**Available data**.

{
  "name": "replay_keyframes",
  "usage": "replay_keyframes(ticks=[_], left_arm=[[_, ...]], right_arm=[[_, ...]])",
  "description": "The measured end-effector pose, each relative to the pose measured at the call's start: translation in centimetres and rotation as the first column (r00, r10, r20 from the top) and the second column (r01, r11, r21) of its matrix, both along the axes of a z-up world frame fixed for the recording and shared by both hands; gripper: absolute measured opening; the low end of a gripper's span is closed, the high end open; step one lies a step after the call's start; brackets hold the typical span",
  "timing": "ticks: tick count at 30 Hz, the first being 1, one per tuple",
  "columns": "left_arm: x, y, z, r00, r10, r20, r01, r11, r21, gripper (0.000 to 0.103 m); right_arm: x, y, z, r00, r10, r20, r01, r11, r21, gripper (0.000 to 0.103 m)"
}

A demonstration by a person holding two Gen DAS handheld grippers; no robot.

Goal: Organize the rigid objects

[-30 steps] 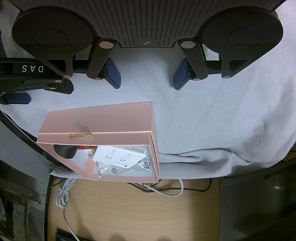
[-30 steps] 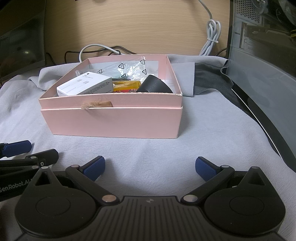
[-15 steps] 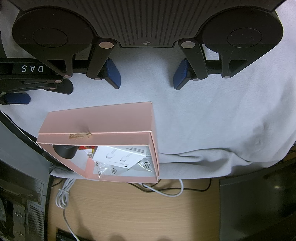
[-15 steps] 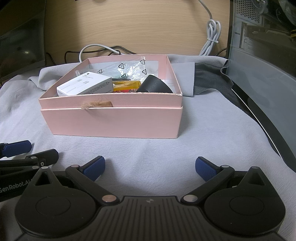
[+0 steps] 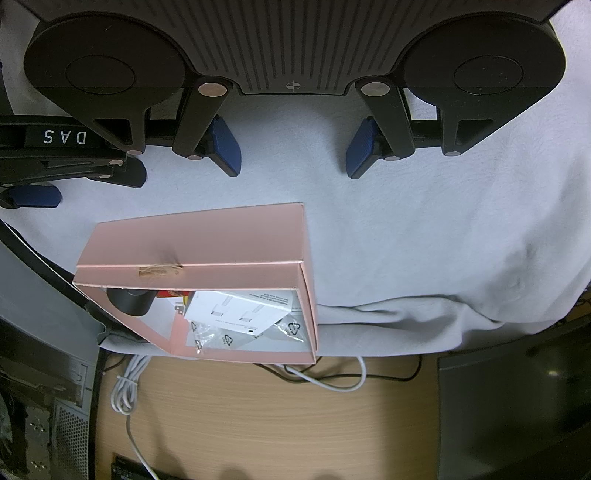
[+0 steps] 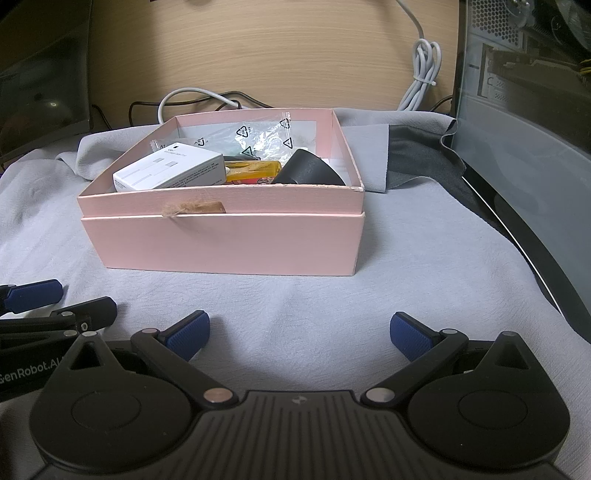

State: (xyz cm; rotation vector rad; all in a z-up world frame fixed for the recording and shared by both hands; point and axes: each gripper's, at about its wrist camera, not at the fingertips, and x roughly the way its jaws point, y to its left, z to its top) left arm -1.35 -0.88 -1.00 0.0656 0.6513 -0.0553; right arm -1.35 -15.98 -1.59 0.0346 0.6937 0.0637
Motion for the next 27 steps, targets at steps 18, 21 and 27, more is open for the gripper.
replay_keyframes(ticks=[18, 21, 27], left_arm=[[-0.01, 0.03, 0.02, 1.0, 0.0, 0.0, 0.0, 1.0, -0.002, 0.068], [-0.03, 0.12, 0.07, 1.0, 0.002, 0.002, -0.002, 1.0, -0.008, 0.068], [-0.01, 0.0, 0.09, 1.0, 0.007, 0.003, -0.007, 1.0, -0.003, 0.067]], right_arm=[[0.0, -0.01, 0.04, 1.0, 0.0, 0.0, 0.0, 1.0, 0.0, 0.103], [0.01, -0.02, 0.04, 1.0, 0.0, 0.0, 0.0, 1.0, 0.0, 0.103], [0.02, -0.03, 0.05, 1.0, 0.0, 0.0, 0.0, 1.0, 0.0, 0.103]])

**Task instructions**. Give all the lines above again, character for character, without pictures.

**Your response**.
{
  "name": "replay_keyframes",
  "usage": "replay_keyframes(ticks=[_], left_arm=[[_, ...]], right_arm=[[_, ...]])",
  "description": "The measured end-effector pose, each relative to the pose measured at the call's start: translation in centimetres and rotation as the first column (r00, r10, r20 from the top) and the second column (r01, r11, r21) of its matrix, both along the axes of a z-up world frame fixed for the recording and shared by both hands; gripper: absolute measured opening; the low end of a gripper's span is closed, the high end open; step one lies a step after the call's start; brackets hold the typical span",
  "timing": "ticks: tick count at 30 Hz, the first being 1, one per tuple",
  "columns": "left_arm: x, y, z, r00, r10, r20, r01, r11, r21, gripper (0.000 to 0.103 m); right_arm: x, y, z, r00, r10, r20, r01, r11, r21, gripper (0.000 to 0.103 m)"
}

A demonstration by a person holding two Gen DAS handheld grippers; no robot.

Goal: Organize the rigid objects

[-30 steps] 
[-30 steps] 
[-15 steps] 
[-15 steps] 
[+0 steps] 
[+0 steps] 

State: (xyz cm; rotation vector rad; all in a z-up world frame fixed for the recording and shared by both hands; point and axes: each gripper's, at about its wrist camera, not at the fingertips, and x roughly the way its jaws point, y to its left, z to its top) left arm -1.35 -0.88 -1.00 0.0656 0.6513 -0.0553; right arm -1.35 -15.98 -1.59 0.0346 0.6937 0.0637
Motion for the next 27 steps, targets at steps 18, 21 and 27, more is open for the gripper.
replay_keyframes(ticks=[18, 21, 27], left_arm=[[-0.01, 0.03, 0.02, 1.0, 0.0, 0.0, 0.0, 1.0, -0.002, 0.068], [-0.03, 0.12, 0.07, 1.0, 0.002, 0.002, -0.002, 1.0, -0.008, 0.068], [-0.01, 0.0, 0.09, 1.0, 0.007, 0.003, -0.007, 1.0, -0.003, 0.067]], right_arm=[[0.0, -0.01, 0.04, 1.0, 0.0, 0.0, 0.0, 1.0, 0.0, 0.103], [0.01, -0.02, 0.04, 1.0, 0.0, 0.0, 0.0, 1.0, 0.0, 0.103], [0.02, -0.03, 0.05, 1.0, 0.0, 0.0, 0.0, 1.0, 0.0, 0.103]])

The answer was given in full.